Месяц назад государственный секретарь Андо потребовал от США уплаты двух с половиной миллиардов иен в возмещение убытков за ущерб, причиненный Японии взрывом на Бикини. И с тех пор Тотими старается подсчитать, сколько же достанется ему и что можно будет сделать на эти деньги. Вот он лежит на койке, опухший, небритый, шевелит губами и загибает забинтованные пальцы. Деньги для него – все. Мотоути и раньше не очень уважал начальника лова, а теперь, проведя с ним в одной комнате полгода и присмотревшись к нему поближе, окончательно возненавидел его. Из всех четверых Тотими был наименее пострадавшим, но стонал и жаловался так громко и нудно, что доводил своим нытьем до бешенства спокойного и застенчивого капитана Одабэ. Даже Хомма, пятнадцатилетний мальчишка, и тот спрашивал себя, как это можно было слушаться и уважать такую скотину.
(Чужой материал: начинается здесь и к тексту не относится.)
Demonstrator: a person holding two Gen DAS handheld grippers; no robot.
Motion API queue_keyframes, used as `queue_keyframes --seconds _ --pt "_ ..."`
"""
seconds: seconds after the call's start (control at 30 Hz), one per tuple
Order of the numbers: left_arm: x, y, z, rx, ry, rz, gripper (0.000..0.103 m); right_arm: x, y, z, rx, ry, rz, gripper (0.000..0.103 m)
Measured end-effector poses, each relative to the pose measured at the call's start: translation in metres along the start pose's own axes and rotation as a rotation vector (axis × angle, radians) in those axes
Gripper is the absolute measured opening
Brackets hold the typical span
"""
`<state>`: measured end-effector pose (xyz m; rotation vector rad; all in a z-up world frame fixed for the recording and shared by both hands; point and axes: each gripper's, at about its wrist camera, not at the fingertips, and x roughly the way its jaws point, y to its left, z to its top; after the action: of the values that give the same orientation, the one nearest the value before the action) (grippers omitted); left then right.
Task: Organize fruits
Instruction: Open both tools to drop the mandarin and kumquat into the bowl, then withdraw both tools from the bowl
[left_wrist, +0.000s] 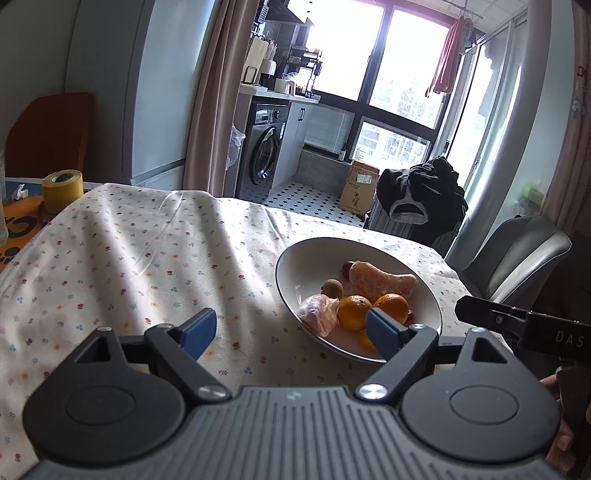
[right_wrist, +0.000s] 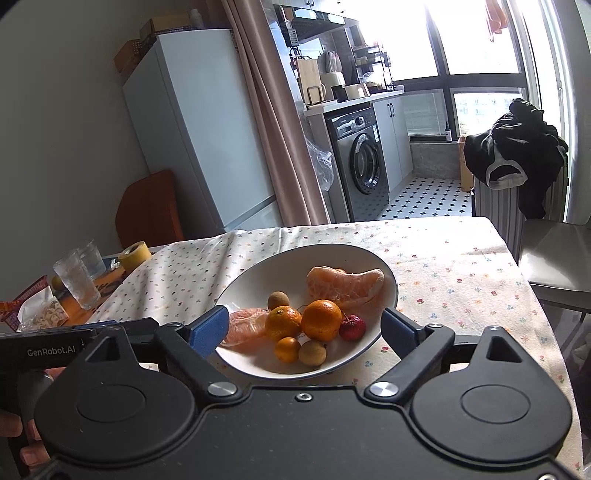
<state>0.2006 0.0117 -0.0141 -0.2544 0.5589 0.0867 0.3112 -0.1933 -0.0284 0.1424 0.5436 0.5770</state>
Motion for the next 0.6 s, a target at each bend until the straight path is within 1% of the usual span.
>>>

А что касается самого Мотоути… Ах, если бы он мог подняться с постели!

Дверь тихонько скрипнула. Мотоути скосил глаза и увидел Умэко, старшую дочь Кубосава, подругу своей сестры. Вот уже месяц, как девочка жила в госпитале, ухаживая за отцом. Врачи считали, что ее присутствие благотворно действует на состояние его здоровья. Умэко хорошо знала Мотоути и часто навещала его. Бледная, осунувшаяся, отчего глаза ее стали еще больше и потемнели, в белом больничном халатике, она казалась совсем взрослой.

– Ну что, Умэ-тян? – вполголоса спросил механик.

На соседней койке, что-то бормоча и всхлипывая во сне, тяжело и часто дышал Одабэ. Хомма, читавший какую-то растрепанную книжку, приветствовал девочку взмахом руки. Сэндо прекратил свои вычисления и повернулся на бок, чтобы удобнее было слушать.

Умэко на цыпочках подошла и присела на край постели Мотоути.

– Папе опять плохо, – прошептала она. – Совсем плохо. Опять потерял сознание. Я слышала, как врачи говорили между собой, что надежды мало. Неужели он умрет?

Глаза ее налились слезами, она опустила голову, перебирая дрожащими пальцами завязки на халате.

Мотоути закусил губу и промолчал.

Хомма спросил тихо:

– А что говорит Удзуки-сан?

– Не знаю… – Голос девочки задрожал. – Его там не было. Но все равно, другие врачи тоже что-то понимают, не правда ли? Неужели он умрет?

– Понимать-то они, конечно, понимают, но в этих делах лучше всего разбирается профессор Удзуки, – прохрипел сэндо. – Американцы тоже понимают, но от них ничего не узнаешь. Они трещат на своем языке так быстро, что ничего невозможно разобрать…

Он с ожесточением взбил подушку, перевернул ее другой стороной, чтобы было прохладнее, и снова лег.

– Ничего, Умэ-тян, – сказал Мотоути. Его костлявая рука легла на плечо девочки. – Ничего. Не надо так… отчаиваться. Ведь Кубосава-сан не впервые теряет сознание, правда?

– У него теперь желтуха. Они говорят, что такой желтухи никто… никто… – Она всхлипнула и прижала рукав к глазам. – Простите, что я плачу. Вам ведь тоже очень плохо. Вот, смотрите, это мне дал господин студент из хиросимского отделения.